In the data below, which lines hold the word "asks"? Copy them.

● ● ●

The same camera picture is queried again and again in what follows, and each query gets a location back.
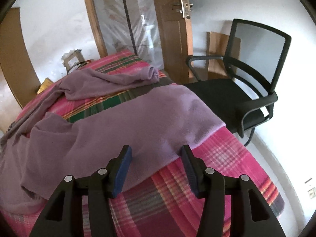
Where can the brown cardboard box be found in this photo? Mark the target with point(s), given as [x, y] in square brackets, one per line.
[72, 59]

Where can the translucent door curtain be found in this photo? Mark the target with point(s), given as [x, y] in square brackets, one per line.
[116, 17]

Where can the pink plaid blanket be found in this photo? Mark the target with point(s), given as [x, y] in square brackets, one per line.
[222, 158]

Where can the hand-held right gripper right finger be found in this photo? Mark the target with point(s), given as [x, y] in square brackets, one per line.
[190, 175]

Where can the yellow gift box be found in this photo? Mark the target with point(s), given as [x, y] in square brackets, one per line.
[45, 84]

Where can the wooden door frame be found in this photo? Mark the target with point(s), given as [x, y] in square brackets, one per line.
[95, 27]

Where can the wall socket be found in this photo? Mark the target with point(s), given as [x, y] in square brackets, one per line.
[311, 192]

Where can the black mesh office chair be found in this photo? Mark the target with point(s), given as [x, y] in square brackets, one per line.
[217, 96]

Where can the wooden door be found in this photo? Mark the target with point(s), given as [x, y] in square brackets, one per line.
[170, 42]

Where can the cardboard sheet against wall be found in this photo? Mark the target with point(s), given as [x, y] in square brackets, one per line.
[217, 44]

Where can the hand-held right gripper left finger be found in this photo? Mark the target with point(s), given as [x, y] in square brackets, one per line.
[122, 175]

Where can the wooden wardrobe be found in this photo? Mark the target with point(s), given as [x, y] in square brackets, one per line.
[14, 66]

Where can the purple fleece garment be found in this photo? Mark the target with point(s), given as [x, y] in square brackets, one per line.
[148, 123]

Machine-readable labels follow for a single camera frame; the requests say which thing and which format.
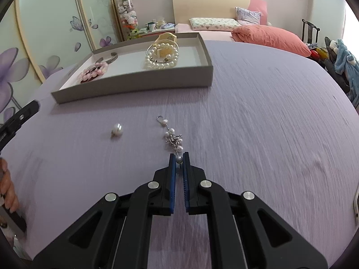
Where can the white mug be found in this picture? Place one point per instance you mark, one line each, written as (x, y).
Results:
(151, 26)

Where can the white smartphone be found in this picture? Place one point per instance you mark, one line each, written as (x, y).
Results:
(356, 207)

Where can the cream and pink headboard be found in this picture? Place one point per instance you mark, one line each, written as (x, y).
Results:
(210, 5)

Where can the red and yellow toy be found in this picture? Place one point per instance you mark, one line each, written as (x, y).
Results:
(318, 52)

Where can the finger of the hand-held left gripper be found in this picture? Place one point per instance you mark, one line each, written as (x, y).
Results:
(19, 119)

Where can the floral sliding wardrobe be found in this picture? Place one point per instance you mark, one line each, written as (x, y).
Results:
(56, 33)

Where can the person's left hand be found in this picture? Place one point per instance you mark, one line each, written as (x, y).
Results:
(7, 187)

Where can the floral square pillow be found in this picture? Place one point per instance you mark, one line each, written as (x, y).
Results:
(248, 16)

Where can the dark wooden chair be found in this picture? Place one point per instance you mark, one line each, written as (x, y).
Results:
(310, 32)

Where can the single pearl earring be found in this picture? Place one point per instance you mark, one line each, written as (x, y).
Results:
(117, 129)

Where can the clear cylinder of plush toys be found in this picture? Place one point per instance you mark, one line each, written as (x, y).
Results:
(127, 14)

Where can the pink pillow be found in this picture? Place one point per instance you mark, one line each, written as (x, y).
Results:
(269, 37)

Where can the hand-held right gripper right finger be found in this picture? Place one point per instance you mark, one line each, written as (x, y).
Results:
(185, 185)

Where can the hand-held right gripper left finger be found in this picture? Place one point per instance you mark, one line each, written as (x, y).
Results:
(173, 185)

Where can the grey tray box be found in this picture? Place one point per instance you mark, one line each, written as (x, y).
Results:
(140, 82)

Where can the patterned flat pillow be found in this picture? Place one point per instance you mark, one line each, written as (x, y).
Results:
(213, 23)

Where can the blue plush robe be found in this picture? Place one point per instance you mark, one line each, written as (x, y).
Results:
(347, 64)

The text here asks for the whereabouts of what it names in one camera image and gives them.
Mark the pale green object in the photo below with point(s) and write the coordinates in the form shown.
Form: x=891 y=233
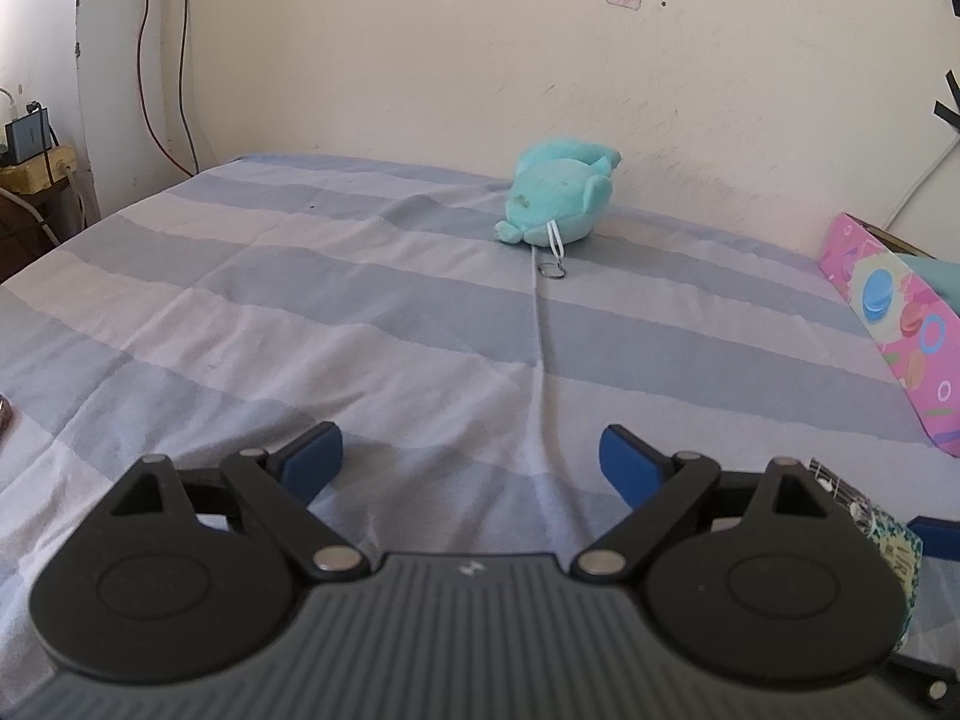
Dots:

● ● ●

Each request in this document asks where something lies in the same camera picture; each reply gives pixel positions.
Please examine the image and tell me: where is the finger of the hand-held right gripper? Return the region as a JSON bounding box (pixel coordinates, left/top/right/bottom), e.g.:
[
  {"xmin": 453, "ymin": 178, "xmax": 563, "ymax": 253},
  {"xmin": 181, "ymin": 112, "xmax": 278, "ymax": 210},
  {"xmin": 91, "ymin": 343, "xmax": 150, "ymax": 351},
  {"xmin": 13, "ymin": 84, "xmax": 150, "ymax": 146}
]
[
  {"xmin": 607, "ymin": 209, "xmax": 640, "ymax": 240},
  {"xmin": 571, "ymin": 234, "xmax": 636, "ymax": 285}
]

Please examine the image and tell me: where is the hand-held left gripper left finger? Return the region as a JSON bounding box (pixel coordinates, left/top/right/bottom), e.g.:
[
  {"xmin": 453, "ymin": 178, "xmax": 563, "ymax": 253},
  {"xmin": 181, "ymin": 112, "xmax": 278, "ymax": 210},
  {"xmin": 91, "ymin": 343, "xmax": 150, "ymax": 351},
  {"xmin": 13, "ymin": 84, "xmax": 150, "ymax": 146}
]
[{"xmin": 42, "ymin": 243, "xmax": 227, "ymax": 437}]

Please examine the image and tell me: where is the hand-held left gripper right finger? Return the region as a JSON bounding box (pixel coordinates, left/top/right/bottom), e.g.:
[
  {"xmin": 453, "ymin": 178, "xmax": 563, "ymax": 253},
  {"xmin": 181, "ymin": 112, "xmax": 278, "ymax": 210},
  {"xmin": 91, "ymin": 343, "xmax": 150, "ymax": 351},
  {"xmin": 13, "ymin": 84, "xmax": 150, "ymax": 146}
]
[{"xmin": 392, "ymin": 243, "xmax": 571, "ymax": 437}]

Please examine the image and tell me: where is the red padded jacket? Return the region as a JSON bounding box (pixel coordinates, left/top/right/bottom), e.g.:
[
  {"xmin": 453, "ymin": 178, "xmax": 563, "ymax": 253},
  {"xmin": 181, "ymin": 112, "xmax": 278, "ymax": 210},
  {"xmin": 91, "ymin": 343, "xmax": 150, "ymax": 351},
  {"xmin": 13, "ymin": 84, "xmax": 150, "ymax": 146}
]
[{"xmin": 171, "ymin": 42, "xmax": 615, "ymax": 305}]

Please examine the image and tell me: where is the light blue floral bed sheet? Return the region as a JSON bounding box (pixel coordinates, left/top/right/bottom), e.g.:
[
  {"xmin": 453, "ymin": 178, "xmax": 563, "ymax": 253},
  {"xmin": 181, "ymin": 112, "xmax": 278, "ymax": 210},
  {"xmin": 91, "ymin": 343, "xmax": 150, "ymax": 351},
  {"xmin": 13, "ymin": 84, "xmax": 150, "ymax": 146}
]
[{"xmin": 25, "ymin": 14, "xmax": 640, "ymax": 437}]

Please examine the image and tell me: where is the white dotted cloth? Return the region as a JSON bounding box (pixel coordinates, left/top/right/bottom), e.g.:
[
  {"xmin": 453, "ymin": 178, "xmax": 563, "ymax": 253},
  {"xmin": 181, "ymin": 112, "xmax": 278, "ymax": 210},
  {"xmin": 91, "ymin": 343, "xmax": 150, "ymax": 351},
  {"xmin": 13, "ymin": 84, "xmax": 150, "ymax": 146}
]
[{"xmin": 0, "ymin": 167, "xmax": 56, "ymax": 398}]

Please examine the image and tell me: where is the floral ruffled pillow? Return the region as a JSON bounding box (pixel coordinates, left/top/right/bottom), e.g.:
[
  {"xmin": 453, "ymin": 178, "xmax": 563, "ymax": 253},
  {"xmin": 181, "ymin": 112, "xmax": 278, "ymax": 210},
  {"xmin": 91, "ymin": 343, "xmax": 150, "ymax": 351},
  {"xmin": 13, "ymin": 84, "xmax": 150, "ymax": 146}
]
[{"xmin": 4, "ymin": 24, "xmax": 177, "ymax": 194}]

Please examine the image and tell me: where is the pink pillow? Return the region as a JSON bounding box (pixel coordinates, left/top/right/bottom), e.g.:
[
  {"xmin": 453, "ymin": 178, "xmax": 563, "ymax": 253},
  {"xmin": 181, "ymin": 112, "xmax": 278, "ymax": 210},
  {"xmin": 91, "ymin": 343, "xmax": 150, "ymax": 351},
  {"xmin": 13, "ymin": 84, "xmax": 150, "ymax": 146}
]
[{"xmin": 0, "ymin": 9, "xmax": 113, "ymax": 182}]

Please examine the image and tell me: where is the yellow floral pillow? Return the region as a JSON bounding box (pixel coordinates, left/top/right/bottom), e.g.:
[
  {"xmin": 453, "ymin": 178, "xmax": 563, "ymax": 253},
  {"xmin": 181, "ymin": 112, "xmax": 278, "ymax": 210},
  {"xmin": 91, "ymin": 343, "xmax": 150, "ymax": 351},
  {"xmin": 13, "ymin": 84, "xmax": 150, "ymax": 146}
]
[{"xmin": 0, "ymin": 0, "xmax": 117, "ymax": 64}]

● ● ●

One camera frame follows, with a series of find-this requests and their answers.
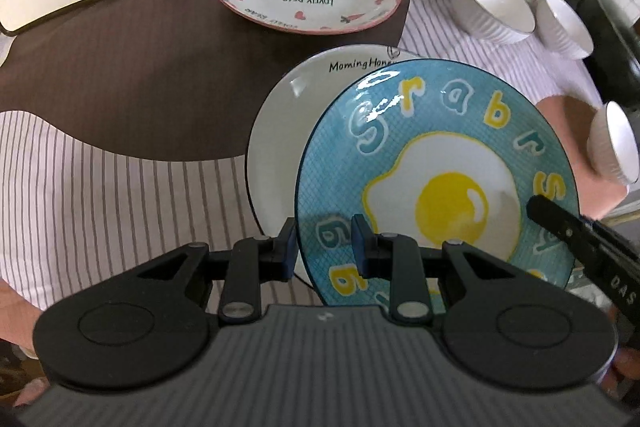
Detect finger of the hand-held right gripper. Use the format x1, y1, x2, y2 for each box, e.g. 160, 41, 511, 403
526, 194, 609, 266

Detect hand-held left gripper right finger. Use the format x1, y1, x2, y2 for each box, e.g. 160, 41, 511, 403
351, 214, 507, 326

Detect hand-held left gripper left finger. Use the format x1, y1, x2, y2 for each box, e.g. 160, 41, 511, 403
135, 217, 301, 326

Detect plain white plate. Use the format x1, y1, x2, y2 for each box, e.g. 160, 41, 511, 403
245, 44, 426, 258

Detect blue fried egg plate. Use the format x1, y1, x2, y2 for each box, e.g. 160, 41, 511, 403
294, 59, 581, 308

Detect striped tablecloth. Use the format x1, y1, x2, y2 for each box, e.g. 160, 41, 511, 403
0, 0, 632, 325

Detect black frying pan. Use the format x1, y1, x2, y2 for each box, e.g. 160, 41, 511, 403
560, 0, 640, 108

● ● ●

→ Reply:
The text here asks for the whereabouts of what it names in one camera image and gives them.
Each request in this document asks where something lies in the same camera picture; each reply gives pixel positions.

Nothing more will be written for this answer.